Israel emerged as the winner of this faint "duel" with the U.S., and Western diplomats in Beirut, as reported in the Lebanese daily "Ike" on August 24, said that Israel had moved back its U.S.-made artillery to positions in South Lebanon, a fact confirmed by Defense Minister Weizman in a speech before the Knesset Foreign Affairs and Security Committee on August 28. Committee Chairman Moshe Arens added his praise for the tactics employed by the Israeli military, noting that the fight in Lebanon "does not lend itself to routine solutions."
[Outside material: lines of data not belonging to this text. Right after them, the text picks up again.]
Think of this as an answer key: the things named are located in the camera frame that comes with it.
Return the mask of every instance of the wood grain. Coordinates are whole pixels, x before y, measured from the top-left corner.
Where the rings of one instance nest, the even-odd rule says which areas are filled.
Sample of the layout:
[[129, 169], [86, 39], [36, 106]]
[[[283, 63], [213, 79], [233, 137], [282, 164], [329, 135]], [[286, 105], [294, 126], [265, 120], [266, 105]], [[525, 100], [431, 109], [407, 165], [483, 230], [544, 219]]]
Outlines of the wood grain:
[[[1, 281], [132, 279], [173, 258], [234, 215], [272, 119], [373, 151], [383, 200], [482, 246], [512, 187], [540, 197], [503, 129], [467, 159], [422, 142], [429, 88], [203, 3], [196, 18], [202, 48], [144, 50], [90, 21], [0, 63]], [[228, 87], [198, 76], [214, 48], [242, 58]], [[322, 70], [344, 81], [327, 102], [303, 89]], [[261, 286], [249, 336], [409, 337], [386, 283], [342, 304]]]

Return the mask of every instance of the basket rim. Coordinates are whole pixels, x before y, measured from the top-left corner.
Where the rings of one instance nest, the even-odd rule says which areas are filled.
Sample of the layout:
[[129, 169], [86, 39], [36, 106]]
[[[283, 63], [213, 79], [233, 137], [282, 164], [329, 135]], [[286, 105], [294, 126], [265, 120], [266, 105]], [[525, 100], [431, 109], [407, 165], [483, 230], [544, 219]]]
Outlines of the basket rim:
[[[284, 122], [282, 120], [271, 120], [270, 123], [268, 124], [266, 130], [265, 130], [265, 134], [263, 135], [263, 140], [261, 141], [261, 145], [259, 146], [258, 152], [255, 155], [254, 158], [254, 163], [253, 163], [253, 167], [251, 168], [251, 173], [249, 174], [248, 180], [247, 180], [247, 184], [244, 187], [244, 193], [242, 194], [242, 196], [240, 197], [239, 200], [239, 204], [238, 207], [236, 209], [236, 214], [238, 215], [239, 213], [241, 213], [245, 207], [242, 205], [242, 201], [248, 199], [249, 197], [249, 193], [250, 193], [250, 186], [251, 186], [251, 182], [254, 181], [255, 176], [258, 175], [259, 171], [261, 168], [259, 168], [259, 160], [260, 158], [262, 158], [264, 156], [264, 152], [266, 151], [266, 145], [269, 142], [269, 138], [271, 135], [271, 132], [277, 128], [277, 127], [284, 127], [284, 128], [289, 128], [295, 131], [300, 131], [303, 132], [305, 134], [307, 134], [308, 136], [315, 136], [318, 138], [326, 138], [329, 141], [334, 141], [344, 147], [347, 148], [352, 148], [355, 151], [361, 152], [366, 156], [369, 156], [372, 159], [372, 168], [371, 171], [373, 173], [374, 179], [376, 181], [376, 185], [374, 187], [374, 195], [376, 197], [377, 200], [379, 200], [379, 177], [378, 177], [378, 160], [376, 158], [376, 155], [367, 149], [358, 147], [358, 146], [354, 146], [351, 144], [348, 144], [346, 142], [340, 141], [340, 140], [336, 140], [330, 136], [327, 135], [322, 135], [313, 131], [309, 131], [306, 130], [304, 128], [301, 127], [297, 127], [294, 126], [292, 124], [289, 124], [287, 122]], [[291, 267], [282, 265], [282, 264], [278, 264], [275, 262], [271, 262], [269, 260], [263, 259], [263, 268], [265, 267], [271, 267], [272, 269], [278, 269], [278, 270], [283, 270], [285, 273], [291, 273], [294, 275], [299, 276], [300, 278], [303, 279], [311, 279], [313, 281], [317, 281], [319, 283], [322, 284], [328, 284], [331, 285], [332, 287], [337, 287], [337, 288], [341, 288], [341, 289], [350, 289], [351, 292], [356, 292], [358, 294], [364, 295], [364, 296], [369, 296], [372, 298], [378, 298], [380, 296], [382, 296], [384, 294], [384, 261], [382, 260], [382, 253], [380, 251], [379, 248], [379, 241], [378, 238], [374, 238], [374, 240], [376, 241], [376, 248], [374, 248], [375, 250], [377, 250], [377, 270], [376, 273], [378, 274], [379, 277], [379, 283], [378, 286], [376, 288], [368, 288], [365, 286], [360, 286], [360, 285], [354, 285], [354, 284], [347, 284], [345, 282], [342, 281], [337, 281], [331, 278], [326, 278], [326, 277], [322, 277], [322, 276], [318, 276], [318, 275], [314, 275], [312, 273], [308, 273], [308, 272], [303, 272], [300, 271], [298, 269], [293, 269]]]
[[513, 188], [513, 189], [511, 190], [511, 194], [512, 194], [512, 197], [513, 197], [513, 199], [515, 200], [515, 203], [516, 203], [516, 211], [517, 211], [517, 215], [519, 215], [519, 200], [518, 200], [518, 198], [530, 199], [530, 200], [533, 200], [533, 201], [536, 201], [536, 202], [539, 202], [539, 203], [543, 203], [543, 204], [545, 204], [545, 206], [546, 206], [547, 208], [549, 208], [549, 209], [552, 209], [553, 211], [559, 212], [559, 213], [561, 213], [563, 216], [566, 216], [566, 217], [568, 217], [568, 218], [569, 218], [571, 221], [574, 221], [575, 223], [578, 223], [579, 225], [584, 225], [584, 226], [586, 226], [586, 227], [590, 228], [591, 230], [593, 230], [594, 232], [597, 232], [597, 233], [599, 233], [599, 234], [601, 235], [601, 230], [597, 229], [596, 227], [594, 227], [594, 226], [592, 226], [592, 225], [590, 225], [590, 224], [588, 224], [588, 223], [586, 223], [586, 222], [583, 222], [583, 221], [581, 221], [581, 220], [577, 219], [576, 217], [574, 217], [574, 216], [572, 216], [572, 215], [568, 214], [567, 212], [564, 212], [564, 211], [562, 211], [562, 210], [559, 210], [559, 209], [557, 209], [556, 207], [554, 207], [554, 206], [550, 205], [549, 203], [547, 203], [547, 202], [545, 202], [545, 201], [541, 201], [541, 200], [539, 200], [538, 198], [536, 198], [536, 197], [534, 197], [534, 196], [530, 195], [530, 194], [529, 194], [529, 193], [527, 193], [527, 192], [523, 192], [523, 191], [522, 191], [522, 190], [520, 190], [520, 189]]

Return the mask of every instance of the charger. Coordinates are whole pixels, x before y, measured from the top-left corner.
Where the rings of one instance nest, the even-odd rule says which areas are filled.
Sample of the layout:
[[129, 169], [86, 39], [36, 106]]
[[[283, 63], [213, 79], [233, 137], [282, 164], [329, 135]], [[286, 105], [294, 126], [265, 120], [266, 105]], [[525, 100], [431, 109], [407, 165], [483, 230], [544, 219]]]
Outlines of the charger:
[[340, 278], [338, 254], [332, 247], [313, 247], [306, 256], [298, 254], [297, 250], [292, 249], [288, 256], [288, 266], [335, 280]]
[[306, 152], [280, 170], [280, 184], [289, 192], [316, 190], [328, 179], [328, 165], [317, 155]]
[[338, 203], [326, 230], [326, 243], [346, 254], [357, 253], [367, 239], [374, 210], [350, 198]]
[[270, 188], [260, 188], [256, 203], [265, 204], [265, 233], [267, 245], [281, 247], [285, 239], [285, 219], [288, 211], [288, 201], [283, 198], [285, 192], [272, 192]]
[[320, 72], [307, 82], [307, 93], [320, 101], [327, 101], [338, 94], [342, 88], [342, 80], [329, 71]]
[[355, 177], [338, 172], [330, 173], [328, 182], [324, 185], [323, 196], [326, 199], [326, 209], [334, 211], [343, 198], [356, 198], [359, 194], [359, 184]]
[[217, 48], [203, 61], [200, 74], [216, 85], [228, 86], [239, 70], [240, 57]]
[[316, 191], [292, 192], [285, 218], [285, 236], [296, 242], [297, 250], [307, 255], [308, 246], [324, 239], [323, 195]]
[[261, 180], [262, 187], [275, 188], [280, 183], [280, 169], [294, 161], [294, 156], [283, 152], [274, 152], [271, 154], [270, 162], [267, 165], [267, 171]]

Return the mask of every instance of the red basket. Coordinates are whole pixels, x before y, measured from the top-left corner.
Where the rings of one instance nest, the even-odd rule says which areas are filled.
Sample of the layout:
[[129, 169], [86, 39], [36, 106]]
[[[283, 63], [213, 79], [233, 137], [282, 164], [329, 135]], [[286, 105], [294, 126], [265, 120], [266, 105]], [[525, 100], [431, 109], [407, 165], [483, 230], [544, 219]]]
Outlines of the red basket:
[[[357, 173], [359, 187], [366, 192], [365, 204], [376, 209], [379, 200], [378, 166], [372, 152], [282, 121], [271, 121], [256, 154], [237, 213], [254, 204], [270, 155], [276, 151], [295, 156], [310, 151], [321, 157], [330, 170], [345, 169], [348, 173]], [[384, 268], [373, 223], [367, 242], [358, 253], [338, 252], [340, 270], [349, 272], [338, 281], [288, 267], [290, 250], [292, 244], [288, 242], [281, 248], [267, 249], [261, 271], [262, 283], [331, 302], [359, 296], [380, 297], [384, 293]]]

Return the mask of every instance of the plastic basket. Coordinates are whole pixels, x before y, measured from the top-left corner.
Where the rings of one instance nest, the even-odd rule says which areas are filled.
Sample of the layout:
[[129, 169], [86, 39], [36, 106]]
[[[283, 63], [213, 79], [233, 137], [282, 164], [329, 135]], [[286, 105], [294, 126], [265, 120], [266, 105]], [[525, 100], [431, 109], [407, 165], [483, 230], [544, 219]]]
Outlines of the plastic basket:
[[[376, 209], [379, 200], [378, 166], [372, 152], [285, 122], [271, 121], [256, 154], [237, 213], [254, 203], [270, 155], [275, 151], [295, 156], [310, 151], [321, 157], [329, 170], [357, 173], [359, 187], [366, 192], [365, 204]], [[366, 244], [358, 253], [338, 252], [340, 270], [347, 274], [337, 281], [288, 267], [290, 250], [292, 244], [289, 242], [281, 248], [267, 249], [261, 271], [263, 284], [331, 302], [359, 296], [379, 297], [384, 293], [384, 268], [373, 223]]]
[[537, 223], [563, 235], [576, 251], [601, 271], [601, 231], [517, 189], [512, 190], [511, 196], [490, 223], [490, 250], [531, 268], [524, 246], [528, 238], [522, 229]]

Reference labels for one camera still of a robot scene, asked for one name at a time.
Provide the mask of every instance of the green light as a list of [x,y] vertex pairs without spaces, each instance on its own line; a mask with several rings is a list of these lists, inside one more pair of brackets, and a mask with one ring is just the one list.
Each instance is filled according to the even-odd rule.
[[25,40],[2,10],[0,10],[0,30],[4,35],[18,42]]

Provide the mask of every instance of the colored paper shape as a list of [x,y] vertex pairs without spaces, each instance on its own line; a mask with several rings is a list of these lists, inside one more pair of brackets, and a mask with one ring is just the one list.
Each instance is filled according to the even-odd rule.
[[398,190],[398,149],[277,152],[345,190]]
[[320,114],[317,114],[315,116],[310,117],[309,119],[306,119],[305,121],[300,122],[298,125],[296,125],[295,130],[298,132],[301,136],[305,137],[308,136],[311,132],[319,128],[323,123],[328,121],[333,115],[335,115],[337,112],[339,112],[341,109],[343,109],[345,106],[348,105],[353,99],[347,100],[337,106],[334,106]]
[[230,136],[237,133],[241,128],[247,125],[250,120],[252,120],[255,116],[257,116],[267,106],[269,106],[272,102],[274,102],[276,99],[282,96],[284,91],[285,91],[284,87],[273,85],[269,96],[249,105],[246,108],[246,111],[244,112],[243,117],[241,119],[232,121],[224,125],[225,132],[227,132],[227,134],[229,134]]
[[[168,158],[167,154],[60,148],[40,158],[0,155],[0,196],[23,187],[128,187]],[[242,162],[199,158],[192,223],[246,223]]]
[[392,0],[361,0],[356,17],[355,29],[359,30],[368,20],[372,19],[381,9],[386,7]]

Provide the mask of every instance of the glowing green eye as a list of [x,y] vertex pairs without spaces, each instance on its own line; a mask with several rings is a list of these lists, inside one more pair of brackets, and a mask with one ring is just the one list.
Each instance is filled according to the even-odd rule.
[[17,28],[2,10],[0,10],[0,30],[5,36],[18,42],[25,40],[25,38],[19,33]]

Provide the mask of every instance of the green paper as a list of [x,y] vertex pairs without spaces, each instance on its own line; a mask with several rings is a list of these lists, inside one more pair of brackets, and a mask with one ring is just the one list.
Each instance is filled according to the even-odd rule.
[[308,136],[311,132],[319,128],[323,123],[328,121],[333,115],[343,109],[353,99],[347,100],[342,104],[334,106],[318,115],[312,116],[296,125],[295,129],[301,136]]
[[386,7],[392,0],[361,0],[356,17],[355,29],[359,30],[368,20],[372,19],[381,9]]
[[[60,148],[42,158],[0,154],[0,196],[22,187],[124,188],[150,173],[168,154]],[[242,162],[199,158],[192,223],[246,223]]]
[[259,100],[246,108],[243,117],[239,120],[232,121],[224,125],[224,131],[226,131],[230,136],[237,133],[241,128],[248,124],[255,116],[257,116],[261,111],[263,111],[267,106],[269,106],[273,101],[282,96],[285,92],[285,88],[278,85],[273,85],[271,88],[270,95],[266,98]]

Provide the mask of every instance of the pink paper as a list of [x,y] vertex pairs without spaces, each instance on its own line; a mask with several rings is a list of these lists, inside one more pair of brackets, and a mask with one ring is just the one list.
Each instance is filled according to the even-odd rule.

These tactics in August alone have included air and naval bombardment, heavy artillery shelling and several direct Israeli invasions. A look at one day alone, August 22, gives a sense of the human tragedy caused by these so-called "dynamic" tactics. On this day, Israeli troops invaded Lebanon in the late evening and blew up two houses in the village of Baarachit. In addition, the artillery shelling was fierce and widespread: the "International Herald Tribune" reported that "fires were started by phosphorous bombs in the barrage that ranged from coastal Tyre to deep inside the strategic Bekaa valley." Two facts emerge from this report: the Israeli use of phosphorous bombs, which are banned by the Geneva Conventions, and the Israeli intention to hit Lebanese soil wherever their guns, long-range U.S.-made artillery, can hit, as the Bekaa valley is 25 miles away from the border. Indeed, Lebanese sovereignty is not considered by Israeli leaders. On August 30, Israeli Deputy Defense Minister Mordechai Zippori proclaimed: "If the terrorists are in a country which does not or cannot prevent them from operation, the responsibility for what follows is not ours."

International condemnation of Israel has mounted as a result of the severity of the recent Israeli attacks, their destabilizing effect on the region, and the intransigent and unrepentant attitude of the Israelis. In an August 29 statement, the French Government supported the Lebanese call for a Security Council meeting and noted that "Lebanon has been the target of systematic bombardment and attacks for several weeks... France firmly condemns all acts of violence against Lebanon, its citizens and institutions and also against the people to whom it has given asylum."

In concluding the Security Council debate on Lebanon, Andrew Young, outgoing U.S. Ambassador to the UN, gave a sharply-worded criticism of Israeli policy, with the "full authority of the United States government." Young said: "We condemn the policy of artillery shelling and pre-emptive attacks on Lebanese towns, villages, and refugee camps which Israel and the armed Lebanese groups Israel supports have followed in recent months... We cannot and do not agree with Israel's military policies in Lebanon. They are wrong and unacceptable to my government." Young's statement, the harshest U-S. criticism to date, reflects a growing U.S. concern that the explosive situation in South Lebanon will endanger the U.S.-engineered Israeli-Egyptian treaty and the "autonomy" talks now in progress, as well as harming U.S-Arab relations in general.


To date, Israeli leaders have shown themselves prepared to flaunt world, and even U.S., opinion to continue their military campaign in South Lebanon. With momentum developing for an international consensus affirming Palestinian rights, including the right of self-determination, Israel is responding in the language it knows so well: force. The ominous possibility exists of another Israeli expansion into Lebanon, similar to the March 1978 "Operation Litani" invasion. Such a massive invasion clearly has already been planned by Israeli strategists and like the original Operation Litani, will be implemented in Israel thinks the conditions are favorable.